Menurut Hasanuddin, dari sekitar 3.200 mahasiswa baru yang akan diterima di ITB tahun ini, 60 persen di antaranya akan diterima melalui SNMPTN jalur undangan atau berdasarkan penjaringan prestasi akademik. Sementara 40 persen lainnya melalui SNMPTN jalur ujian tertulis dan keterampilan.
“Sesuai dengan PP 66/2010, ITB akan mengalokasikan 20 persen untuk siswa tidak mampu. Bukan secara keseluruhan, tetapi kami akan coba kuota 20 persen untuk setiap program studi,” ujarnya.
Hasanuddin mengakui dihilangkannya jalur mandiri di ITB akan berpengaruh pada keuangan ITB sebab selama ini jalur mandiri, terutama Sekolah Bisnis Manajemen dianggap eksklusif dan berbiaya mahal. Kondisi ini, menurut dia, telah menimbulkan iklim yang tidak baik dan menyebabkan hilangnya jaminan bagi siswa yang benar-benar pintar tanpa dikarbit bimbingan belajar untuk bisa masuk ITB. “Mahasiswa tidak perlu lagi memikirkan uang, kami yang akan memikirkan itu.

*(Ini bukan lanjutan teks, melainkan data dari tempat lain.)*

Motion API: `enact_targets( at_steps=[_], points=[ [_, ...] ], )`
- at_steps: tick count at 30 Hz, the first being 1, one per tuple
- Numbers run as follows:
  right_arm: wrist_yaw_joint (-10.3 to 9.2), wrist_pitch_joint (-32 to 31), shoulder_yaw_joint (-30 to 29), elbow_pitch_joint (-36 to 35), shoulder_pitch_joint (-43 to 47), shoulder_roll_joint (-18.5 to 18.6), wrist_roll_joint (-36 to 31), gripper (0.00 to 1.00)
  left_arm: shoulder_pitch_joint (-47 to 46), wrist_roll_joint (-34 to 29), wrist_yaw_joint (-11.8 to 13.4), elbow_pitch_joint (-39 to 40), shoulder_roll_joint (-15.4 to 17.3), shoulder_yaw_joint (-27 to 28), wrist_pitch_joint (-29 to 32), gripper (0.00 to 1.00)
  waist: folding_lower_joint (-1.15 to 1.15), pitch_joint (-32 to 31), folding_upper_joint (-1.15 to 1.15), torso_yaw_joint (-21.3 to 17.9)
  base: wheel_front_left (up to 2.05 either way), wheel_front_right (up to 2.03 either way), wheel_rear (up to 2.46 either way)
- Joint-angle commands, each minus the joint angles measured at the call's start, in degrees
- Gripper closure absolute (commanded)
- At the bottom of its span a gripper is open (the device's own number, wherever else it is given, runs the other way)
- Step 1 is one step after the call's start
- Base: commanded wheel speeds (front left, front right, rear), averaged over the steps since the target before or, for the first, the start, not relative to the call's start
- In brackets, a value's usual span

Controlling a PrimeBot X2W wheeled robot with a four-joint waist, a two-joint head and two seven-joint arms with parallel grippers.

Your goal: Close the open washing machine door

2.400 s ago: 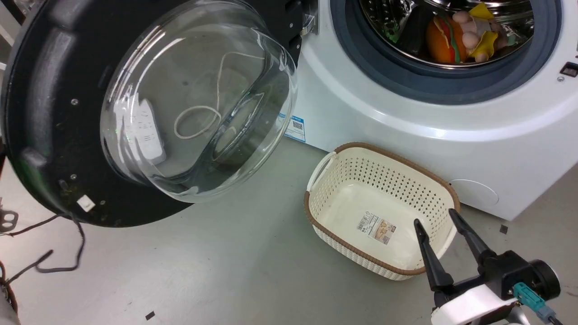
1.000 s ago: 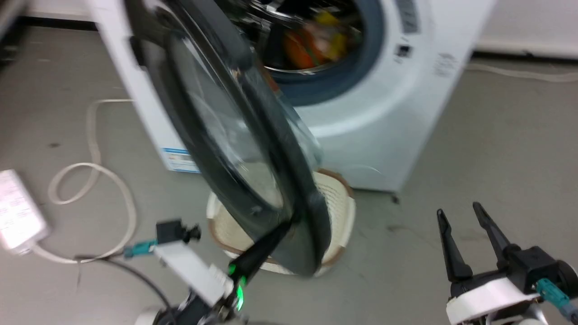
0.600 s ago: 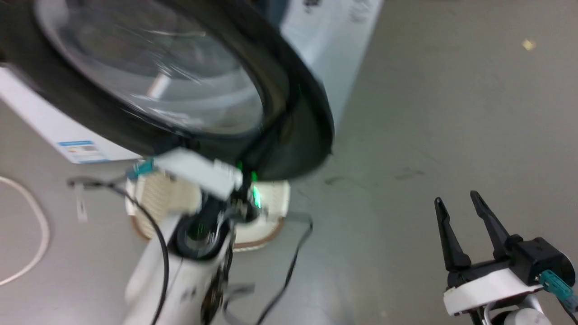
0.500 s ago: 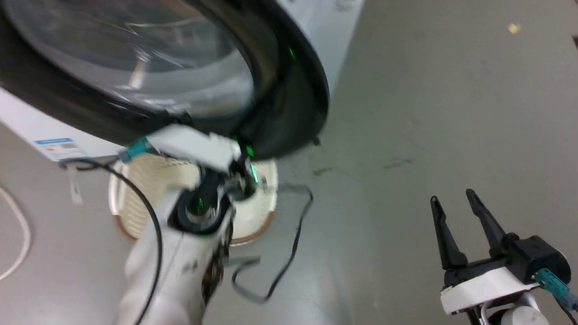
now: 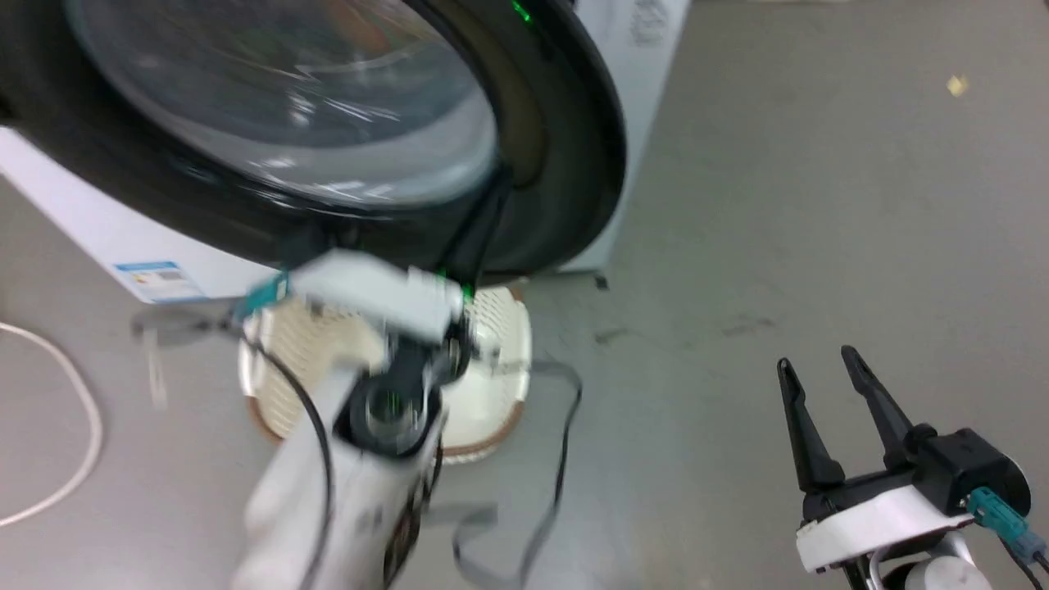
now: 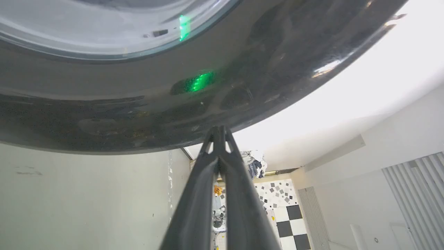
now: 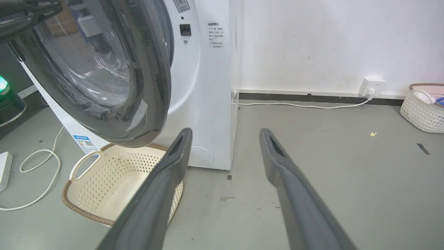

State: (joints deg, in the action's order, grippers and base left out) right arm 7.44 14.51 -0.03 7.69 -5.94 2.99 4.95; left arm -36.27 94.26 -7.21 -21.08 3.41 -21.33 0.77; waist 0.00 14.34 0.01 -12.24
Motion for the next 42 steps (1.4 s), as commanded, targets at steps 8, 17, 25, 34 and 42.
enact_targets(
  at_steps=[8,17,25,34,42],
  points=[
    [0.05,0.5,0.4,-1.1,4.6,-0.1,-1.1,0.00,20.0,-18.5,-0.3,12.5,10.3,-4.7,-13.1,0.00,0.00,-10.0,-0.01,9.1,0.00,0.00,0.00],
    [0.05,0.3,1.5,-2.6,8.1,-0.1,-1.2,0.00,27.8,-56.6,5.8,15.7,17.6,-1.0,-15.7,0.00,0.00,-13.7,-0.01,13.9,0.00,0.00,0.00],
    [0.05,0.0,3.7,-3.7,9.6,0.1,-1.1,0.00,36.7,-77.9,12.6,21.4,13.3,3.5,-15.8,0.00,0.00,-14.6,-0.01,15.3,0.00,0.00,0.00],
    [0.05,-2.2,5.9,-4.6,8.1,1.7,-1.0,1.00,39.9,-82.6,11.3,21.1,7.4,9.0,-15.8,0.00,0.00,-11.0,-0.01,17.3,0.00,0.00,0.00],
    [0.05,-5.1,9.0,-5.8,-1.2,7.5,2.8,1.00,37.2,-85.5,9.2,21.3,4.6,11.0,-15.8,0.00,0.00,-4.5,-0.01,20.1,0.00,0.00,0.00]
  ],
)
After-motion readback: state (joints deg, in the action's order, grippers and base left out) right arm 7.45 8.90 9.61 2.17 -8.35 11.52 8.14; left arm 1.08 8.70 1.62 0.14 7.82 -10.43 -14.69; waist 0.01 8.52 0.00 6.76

Biaya nanti kami hitung lagi berdasarkan penghasilan orang tua. Kalau memang tidak mampu, kami yang akan cari uangnya,” katanya.
Sesuai dengan keputusan panitia SNMPTN pusat, pendaftaran jalur undangan akan dibuka 1 Februari hingga 12 Maret 2011. Sementara pengumuman hasil dilaksanakan 18 Mei 2011. “Untuk jalur tertulis dilaksanakan 31 Mei dan 1 Juni, bersamaan dengan registrasi mahasiswa yang diterima di jalur undangan,” tuturnya.
Nantinya, kata Hasanuddin, panitia pusat yang akan menentukan sekolah mana yang berhak mengirimkan siswa untuk jalur undangan ini. Siapa siswa yang berhak ikut ada di tangan kepala sekolah. “Pusat punya database sekolah yang dianggap baik. Nanti kepala sekolah yang memilih dengan mengirimkan bukti rapor. Belum tentu diterima semua sebab nanti perguruan tinggi yang akan menentukan,” katanya.
Hasanuddin menambahkan, tidak ada tes tertulis bagi siswa yang diundang pada SNMPTN jalur undangan ini. Seleksi hanya berdasarkan penilaian akademik selama SMA. “Seperti PMDK dulu,” ujarnya seraya menambahkan seluruh informasi bisa diperoleh di http://www/snmptn.ac.id atau http://www.itb.ac.id/usm-itb/.
SMUP tetap ada
Rektor Universitas Padjadjaran Ganjar Kurnia mengungkapkan, Unpad akan tetap memakai formula 60:40 untuk penerimaan mahasiswa baru. Artinya, 60 persen akan diterima melalui jalur SNMPTN, sedangkan 40 persennya melalui Seleksi Masuk Universitas Padjadjaran (SMUP). Menurut Ganjar, Unpad tetap melakukan hal ini karena sudah diatur oleh negara melalui Permendiknas Nomor 34 Tahun 2010.
Ganjar menjelaskan, dari penerimaan 60 persen melalui jalur SNMPTN, sepuluh persennya akan dipakai untuk jalur undangan. Jalur undangan ini merupakan jalur khusus bagi siswa yang berprestasi dan mendapat rekomendasi sekolah. “Dari jalur undangan ada sekitar 60 siswa yang akan diterima Unpad. Selain itu, kami juga akan menerima sekitar 500 siswa untuk program beasiswa bidik misi. Ini diperuntukkan bagi mereka yang tidak mampu,” kata Ganjar.
Terkait mekanisme jalur SMUP, menurut Ganjar, tahun ini akan ada perubahan. Menurut Ganjar, bagi calon mahasiswa yang sudah mendaftar SNMPTN dan SMUP tidak perlu mengikuti tes SMUP karena nilai serta data SNMPTN-nya yang akan dipakai.